▸ Exercise description
Once you reach the line containing "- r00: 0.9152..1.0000" in the data below, restate each line word for word up to and including the one containing "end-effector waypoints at".

(Data items)
===

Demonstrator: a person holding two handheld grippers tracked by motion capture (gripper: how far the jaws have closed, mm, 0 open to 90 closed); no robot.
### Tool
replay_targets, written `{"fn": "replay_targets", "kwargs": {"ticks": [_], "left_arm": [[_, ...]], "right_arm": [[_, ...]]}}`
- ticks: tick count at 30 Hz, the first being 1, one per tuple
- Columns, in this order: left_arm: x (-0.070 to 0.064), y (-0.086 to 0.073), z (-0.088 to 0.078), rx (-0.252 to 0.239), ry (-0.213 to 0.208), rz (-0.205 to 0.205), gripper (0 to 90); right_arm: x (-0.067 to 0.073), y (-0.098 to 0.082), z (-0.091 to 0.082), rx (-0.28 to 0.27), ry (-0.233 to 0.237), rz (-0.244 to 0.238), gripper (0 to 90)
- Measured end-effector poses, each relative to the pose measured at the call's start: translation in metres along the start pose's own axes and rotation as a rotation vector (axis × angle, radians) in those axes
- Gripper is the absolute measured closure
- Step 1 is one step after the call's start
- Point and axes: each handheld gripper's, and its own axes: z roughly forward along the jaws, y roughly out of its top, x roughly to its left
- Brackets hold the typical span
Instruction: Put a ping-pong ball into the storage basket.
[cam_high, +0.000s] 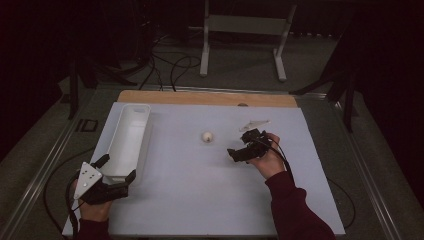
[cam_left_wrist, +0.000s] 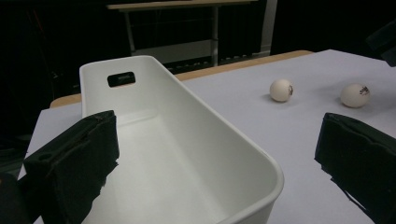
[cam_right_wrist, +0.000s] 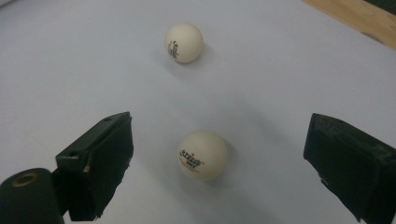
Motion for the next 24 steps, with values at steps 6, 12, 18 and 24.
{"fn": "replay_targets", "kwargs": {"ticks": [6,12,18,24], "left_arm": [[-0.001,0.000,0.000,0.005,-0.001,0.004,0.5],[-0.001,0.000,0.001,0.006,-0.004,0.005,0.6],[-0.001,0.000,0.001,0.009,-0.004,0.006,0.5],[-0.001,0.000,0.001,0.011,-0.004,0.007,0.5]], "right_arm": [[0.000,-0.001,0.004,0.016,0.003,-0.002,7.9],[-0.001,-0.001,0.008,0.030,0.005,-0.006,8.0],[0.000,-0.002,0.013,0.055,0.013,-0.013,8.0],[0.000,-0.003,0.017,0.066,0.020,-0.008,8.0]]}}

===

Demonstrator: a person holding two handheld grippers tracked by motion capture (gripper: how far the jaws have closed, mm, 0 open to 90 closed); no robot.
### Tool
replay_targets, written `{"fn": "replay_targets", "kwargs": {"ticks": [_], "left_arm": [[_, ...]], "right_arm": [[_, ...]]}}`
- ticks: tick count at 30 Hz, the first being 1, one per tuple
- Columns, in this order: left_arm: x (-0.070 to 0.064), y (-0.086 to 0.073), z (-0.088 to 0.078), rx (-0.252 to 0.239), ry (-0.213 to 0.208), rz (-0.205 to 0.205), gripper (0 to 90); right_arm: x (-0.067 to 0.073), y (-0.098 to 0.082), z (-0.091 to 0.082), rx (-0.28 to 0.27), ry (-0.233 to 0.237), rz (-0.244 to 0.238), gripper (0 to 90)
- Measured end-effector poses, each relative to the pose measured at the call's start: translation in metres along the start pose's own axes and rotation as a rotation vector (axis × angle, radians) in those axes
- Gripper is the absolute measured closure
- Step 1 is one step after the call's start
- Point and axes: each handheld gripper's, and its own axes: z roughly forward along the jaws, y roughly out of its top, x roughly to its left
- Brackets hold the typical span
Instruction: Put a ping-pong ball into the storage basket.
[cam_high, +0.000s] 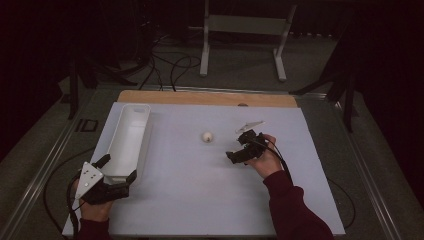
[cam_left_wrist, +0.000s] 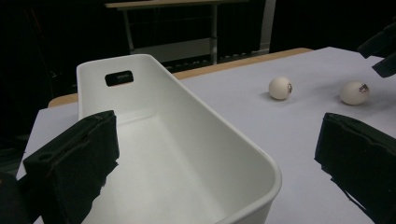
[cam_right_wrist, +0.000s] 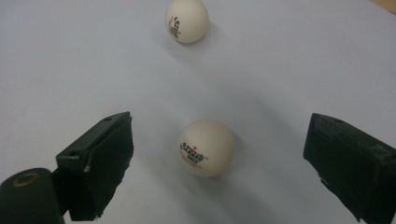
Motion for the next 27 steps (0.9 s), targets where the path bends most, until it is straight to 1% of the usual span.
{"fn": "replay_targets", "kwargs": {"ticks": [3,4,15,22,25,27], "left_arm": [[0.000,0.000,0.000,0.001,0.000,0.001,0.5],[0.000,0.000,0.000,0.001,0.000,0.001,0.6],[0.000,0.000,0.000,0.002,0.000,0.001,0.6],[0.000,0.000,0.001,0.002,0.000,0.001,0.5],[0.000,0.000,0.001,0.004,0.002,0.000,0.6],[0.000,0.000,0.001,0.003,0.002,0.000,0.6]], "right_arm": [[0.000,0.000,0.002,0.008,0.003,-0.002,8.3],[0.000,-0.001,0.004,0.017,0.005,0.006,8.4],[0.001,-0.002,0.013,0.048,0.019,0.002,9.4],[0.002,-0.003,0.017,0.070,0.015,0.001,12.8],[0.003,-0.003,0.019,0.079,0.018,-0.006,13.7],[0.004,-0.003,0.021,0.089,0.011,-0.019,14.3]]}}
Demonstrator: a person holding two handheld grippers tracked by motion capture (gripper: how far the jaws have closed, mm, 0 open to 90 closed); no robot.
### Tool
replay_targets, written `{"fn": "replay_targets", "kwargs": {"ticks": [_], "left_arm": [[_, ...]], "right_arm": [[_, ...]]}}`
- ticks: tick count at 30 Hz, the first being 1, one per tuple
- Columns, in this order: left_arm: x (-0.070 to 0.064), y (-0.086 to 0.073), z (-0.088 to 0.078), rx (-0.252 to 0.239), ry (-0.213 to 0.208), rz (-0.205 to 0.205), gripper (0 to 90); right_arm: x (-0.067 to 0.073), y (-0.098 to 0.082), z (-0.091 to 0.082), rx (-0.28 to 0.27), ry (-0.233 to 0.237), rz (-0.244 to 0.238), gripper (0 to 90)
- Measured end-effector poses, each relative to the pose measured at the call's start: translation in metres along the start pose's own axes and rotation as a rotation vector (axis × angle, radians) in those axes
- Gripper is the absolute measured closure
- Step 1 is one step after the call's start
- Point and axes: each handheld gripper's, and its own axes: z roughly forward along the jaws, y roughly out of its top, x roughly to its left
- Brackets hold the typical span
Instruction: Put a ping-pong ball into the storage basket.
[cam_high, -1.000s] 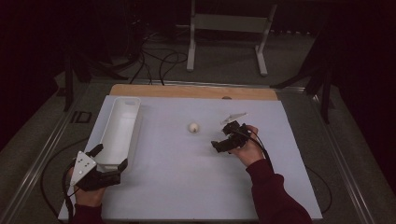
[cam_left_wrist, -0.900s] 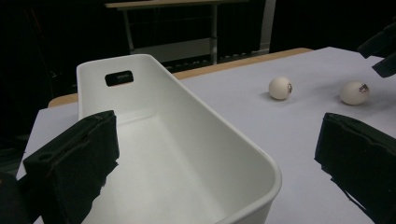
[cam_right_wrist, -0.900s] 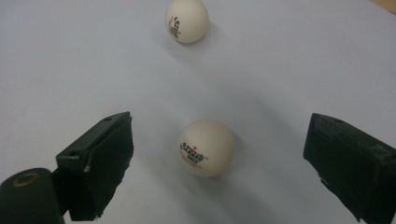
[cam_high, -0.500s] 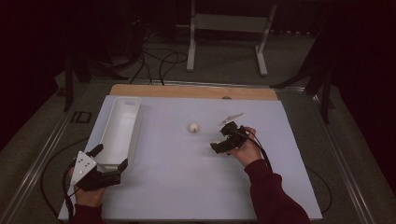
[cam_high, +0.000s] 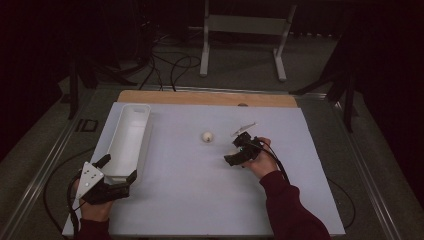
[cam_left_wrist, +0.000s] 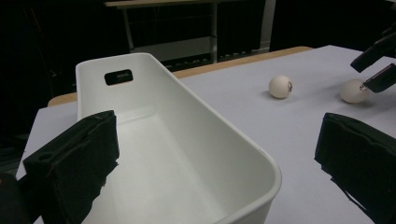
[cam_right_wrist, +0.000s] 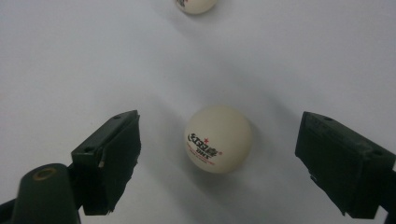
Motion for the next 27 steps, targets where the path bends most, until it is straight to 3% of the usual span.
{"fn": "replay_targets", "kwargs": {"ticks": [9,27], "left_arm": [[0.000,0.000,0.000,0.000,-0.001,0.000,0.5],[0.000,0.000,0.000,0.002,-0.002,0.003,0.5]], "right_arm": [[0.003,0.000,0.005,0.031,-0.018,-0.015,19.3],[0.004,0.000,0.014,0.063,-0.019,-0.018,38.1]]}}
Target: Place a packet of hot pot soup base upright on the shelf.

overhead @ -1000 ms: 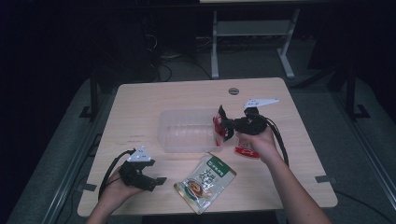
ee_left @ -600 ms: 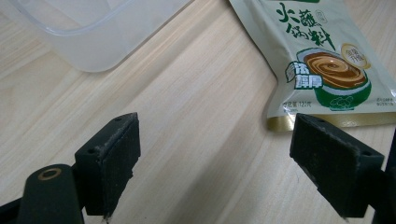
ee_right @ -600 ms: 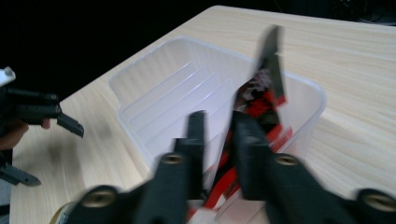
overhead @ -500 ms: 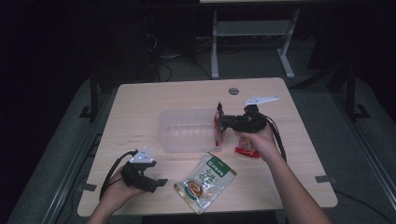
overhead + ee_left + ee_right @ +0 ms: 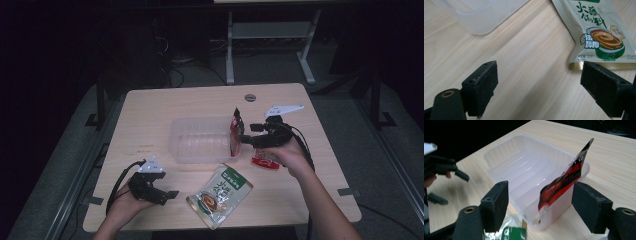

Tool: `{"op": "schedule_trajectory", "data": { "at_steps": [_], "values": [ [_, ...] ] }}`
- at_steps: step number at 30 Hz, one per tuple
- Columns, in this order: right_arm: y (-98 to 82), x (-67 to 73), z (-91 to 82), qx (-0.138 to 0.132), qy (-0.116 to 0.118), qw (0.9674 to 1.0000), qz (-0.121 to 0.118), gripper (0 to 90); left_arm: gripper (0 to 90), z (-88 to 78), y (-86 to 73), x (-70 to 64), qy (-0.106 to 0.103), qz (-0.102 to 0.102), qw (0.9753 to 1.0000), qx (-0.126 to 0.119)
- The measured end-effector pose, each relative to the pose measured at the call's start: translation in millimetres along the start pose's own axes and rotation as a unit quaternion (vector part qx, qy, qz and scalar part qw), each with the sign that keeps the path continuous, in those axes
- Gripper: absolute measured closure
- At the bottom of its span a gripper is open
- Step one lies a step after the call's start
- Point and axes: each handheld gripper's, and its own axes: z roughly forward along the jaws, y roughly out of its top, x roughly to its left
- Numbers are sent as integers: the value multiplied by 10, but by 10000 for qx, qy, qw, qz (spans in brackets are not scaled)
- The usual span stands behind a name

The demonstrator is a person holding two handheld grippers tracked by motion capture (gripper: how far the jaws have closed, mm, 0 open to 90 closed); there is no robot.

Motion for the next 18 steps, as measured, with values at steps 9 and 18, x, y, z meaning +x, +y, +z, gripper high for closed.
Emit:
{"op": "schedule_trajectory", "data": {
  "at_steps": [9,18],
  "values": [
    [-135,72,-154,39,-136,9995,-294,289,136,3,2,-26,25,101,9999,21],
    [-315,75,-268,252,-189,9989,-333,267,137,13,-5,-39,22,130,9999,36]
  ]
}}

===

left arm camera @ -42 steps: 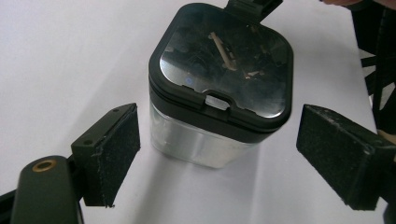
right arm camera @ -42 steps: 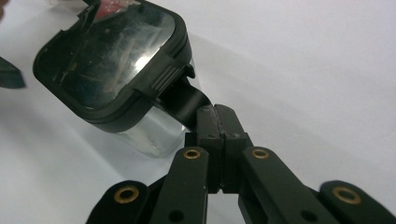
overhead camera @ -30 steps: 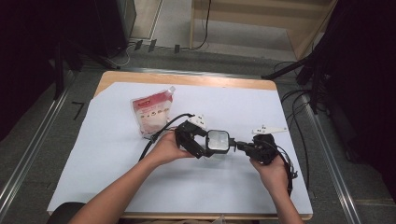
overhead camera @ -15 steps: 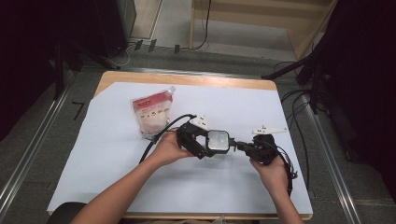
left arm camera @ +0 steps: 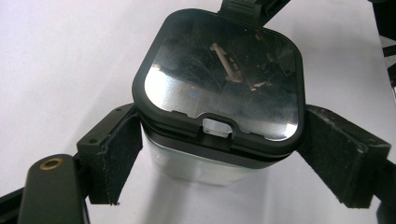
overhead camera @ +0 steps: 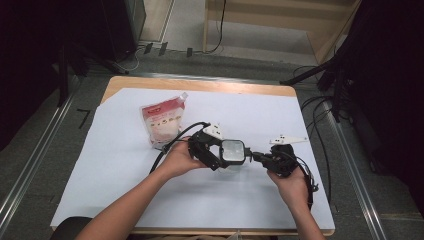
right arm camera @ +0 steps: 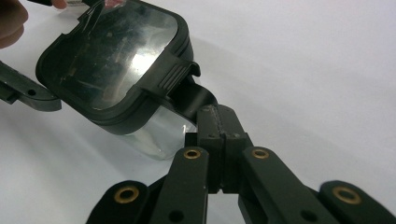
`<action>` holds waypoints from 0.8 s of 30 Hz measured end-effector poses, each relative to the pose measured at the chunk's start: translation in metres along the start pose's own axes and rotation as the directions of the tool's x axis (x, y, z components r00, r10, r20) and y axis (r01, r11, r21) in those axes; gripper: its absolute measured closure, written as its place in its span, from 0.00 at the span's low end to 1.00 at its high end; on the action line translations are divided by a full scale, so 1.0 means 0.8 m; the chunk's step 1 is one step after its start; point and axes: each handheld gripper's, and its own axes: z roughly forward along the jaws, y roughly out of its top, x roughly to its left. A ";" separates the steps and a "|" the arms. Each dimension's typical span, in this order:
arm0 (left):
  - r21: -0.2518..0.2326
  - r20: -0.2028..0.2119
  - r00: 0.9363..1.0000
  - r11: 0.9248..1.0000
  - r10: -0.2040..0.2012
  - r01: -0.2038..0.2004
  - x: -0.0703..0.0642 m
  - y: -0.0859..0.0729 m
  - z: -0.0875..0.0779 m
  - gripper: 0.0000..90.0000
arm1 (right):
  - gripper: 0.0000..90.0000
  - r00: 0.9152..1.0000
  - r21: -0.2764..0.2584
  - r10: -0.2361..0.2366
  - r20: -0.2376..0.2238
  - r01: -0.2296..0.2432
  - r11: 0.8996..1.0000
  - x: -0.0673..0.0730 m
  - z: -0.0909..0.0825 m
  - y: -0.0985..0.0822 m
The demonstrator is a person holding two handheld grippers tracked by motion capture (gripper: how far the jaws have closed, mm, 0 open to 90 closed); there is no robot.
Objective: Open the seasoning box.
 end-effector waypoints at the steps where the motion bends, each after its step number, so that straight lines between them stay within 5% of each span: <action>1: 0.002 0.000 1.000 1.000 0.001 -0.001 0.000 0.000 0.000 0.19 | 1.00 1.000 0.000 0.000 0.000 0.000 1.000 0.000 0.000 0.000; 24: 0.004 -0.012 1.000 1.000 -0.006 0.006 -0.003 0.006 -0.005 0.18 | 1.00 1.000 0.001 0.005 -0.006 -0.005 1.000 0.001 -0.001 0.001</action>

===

▸ Response box
  - r00: 0.9152..1.0000
  - r21: -0.2764..0.2584
  - r10: -0.2361..0.2366
  - r20: -0.2376..0.2238
  - r01: -0.2296..0.2432
  - r11: 0.8996..1.0000
  - x: -0.0673..0.0730 m
  - z: -0.0909..0.0825 m
  - y: -0.0985..0.0822 m
The demonstrator is a person holding two handheld grippers tracked by motion capture (gripper: how far the jaws have closed, mm, 0 open to 90 closed); there is no robot.
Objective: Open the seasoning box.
 end-effector waypoints at the steps where the motion bends, each after its step number, so that straight lines between them stay within 5% of each span: <action>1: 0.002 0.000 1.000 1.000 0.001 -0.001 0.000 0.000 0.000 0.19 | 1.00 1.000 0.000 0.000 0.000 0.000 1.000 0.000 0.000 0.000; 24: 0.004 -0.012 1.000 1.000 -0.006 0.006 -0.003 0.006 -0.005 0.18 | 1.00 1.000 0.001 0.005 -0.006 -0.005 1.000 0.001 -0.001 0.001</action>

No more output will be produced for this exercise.